Il y a un an sur la promenade des Anglais, à Nice, Thierry Vimal a perdu sa fille aînée, âgée de 12 ans, lors d'un attentat qui fait 86 morts. A la veille des commémorations en hommage aux victimes et en soutien à leurs proches, ce père de famille témoigne d'une souffrance que les jours n'effacent pas.
Thierry Vimal, 46 ans, a publié trois livres. Il est toujours écrivain, mais il peut difficilement continuer son travail dans la communication. Toujours à la recherche du mot juste pour décrire sa douleur et celle de son entourage, il se dit incapable de de dire s'il va "bien ou mal". Ces jours-ci, le terme de reconstruction est souvent prononcé alors que se préparent les cérémonies en hommage aux victimes. C'est un mot qu'il ne peut employer. "Je réponds que tout n’est pas encore détruit", dit-il. Il s'explique en utilisant la vision du camion meurtrier, qui a fauché 86 vies.

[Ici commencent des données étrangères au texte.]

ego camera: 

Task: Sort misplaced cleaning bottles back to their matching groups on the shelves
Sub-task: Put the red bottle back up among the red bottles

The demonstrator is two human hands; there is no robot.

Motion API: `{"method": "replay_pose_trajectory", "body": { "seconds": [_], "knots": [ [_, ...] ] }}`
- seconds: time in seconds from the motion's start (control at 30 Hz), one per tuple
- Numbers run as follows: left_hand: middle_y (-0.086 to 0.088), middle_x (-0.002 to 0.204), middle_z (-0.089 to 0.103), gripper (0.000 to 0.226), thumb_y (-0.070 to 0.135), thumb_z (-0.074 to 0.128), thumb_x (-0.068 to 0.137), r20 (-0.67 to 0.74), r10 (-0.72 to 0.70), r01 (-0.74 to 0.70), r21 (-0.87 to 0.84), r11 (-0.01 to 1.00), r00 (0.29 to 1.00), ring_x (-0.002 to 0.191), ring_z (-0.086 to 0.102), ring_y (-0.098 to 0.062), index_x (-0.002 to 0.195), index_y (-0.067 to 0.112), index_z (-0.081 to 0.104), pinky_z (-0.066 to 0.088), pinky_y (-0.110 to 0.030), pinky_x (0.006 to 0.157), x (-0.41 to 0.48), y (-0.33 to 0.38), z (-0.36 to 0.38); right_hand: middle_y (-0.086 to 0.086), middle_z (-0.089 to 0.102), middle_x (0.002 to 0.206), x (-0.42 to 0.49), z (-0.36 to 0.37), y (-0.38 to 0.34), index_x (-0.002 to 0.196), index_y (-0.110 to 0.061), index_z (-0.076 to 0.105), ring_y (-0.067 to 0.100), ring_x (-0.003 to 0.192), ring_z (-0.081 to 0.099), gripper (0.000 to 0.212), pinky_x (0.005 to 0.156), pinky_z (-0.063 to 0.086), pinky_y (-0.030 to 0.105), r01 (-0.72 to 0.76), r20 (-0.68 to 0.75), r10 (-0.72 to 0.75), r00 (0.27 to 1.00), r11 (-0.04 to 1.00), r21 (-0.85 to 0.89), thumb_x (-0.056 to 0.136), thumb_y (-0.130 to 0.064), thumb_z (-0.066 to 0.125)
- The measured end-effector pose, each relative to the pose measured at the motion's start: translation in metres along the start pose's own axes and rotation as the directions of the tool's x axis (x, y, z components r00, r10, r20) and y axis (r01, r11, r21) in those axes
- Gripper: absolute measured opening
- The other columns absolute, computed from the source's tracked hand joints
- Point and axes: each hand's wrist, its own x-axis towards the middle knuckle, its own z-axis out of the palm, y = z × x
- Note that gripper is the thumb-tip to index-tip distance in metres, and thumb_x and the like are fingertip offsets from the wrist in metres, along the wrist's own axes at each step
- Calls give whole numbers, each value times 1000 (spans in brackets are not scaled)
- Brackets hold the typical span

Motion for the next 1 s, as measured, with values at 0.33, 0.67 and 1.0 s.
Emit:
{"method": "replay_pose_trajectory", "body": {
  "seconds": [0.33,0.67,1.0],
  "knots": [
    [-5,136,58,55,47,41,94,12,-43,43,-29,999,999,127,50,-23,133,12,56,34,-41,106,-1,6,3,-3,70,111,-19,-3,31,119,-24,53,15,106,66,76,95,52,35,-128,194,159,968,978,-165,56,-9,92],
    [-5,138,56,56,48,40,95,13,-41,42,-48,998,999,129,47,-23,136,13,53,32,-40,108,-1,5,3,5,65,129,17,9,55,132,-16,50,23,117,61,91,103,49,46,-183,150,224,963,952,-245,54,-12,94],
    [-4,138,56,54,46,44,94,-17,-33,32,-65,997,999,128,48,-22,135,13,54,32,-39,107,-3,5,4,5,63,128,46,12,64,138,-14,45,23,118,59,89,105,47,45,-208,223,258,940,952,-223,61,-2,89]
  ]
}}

L’énergie d’un camion comme celui-là ne s’arrête pas d’un coup. J’ai toujours le sentiment que le camion avance toujours. Il est encore en train de faire tomber des trucs, je suis encore en train d’essayer d’arrêter ce camion, de parer au plus pressé, un an après.
Thierry Vimal, père d'une enfant de 12 ans victime de l'attentat de Niceà franceinfo
Depuis l'attentat, Thierry Vimal vit dans une sorte de prison intérieure, avec l’absence pour murs. "La mort de votre enfant annihile tout objectif, confie-t-il, en soulignant les pointes de culpabilité. La douleur est tout le temps là. Parfois, elle est insupportable, parfois on fait avec. Mais on se demande alors si ce n’est pas monstrueux de faire avec." Il est difficile pour lui de travailler, faute d'énergie, d'envie, dit-il. Le fonds d’indemnisation des victimes lui a versé 50 000 euros. "Une enveloppe pour m'aider, pas pour racheter un peu de ma fille", déclare-t-il. Il estimait cette somme importante au début, mais "commence à la trouver petite, à mesure qu’elle fond".
"On continue à vivre"
Peu à peu, par la recherche de spiritualité, la psychologie, la pratique de l’aïkido, Thierry Vimal constate des pas, des changements. Il se dit moins submergé par la colère, plus éloigné de la peur qui empêche de vivre. "Les jours qui suivent l’attentat, une pétarade de scooter vous fait plonger derrière une voiture. J’ai fait du chemin par rapport à cette peur très physique d’animal traqué." Il entoure beaucoup sa plus jeune fille, 10 ans, avec laquelle le dialogue est permanent.
Des mots, des mots, des mots. On a parlé de sa sœur, de l’amour, de l’au-delà, de géopolitique.
Thierry Vimal
"Ma fille a une belle philosophie, un moral d’acier, selon sa psychologue", dit-il, semblant ainsi retrouver de la confiance. "Mais ce n’est pas parce que ça va que ça ira tout le temps", tempère aussitôt l'homme fragile. Il doit faire aussi avec le regard des autres, changé et troublant. "On est une espèce d’aura divine. Dans un endroit, la foule s’écarte. Vous ouvrez la bouche, tout le monde se tait. Vous voulez vous asseoir, les chaises se libèrent."
Thierry Vimal a commencé la rédaction d'un quatrième livre. Un travail nécessaire dit-il, mais compliqué et ardu. Son ouvrage est consacré à l’attentat.